Fue sobre esa base etnográfica que el Samaín inició su despegue en la Cedeira de los años 90. Ya en el siglo XXI, los centros sociales autogestionados y de corte nacionalista se sumaron a la iniciativa. Las calabazas se multiplicaron por Santos, y junto a ellas niños y niñas disfrazadas de brujas, vampiros y otro tipo de criaturas fantásticas. Algunas voces lo criticaron, incluso con dureza. El escritor Xosé Luís Méndez Ferrín, entre las más prominentes. Peste Halloween titulaba en 2005 uno de sus artículos en Faro de Vigo. Su tesis era radical: “Alguien que ha leído mal a Jean Markale [estudioso francés del mundo celta] debe de ser el autor del neoHalloween nacionalista de Cedeira que, ni más ni menos, constituye todo un refuerzo de nuestra colonización cultural”. Ferrín no negaba la existencia de la tradición del tallado de las calaveras de melón -“nosotros hacíamos carantoñas de calabaza, les metíamos una vela dentro y las colcábamos en un cruce de caminos en el cementerio de Vilanova dos Infantes (Celanova, Ourense)”-, sino su vínculo con Halloween.

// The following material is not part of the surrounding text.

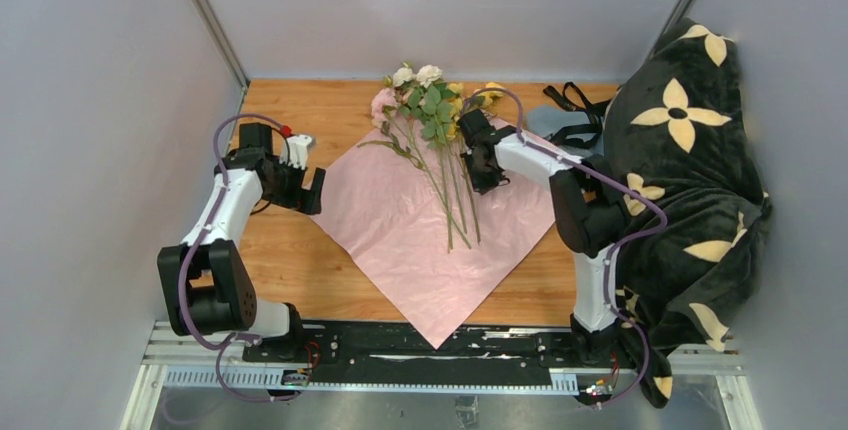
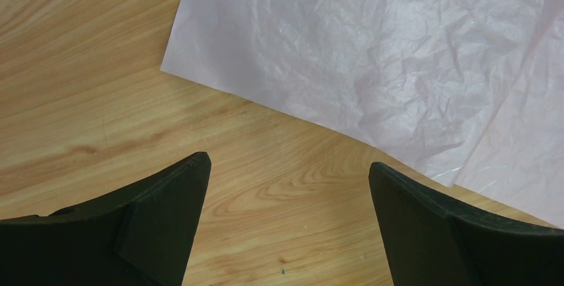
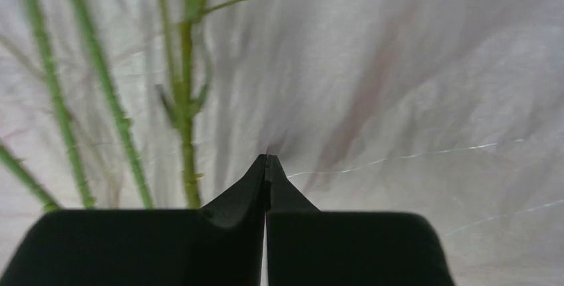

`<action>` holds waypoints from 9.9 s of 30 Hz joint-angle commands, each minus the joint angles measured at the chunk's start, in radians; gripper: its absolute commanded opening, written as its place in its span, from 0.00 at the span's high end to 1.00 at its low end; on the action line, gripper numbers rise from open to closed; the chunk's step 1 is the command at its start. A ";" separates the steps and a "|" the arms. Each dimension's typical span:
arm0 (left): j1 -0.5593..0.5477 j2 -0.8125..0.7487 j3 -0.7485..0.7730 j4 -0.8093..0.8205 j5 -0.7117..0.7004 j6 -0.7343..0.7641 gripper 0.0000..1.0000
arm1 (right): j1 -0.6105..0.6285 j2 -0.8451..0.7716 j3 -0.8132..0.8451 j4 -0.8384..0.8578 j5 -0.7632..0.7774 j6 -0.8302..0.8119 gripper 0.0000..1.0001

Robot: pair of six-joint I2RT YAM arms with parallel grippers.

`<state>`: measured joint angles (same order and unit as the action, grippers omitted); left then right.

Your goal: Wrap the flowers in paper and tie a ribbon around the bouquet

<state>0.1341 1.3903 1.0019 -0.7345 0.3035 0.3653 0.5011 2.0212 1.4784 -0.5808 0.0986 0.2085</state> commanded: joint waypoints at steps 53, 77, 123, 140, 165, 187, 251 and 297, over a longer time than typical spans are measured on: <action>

Sus textos, contrarios a lo que él denominaba “corriente ideológica celtista”, despertaron cierta polémica. Lo singular de este debate es que el propio Rafael López Loureiro, artífice principal de la recuperación popular del Samaín, ha ido asumiendo una posición crítica con la deriva del Samaín. En una entrevista de hace tres años en La Voz de Galicia se sinceraba: “La idea original del Samaín era pelear contra Halloween, pero se ha pervertido en un Hallomaín, una mezcla o directamente un Halloween al que, por algún tipo de vergüenza, de le llama Samaín”. Y eso que, en su opinión, ambas celebraciones “comparten base céltica”. La potencia imaginística de los Estados Unidos -su imperialismo cultural- es, al fin y al cabo y todavía, difícilmente resistible.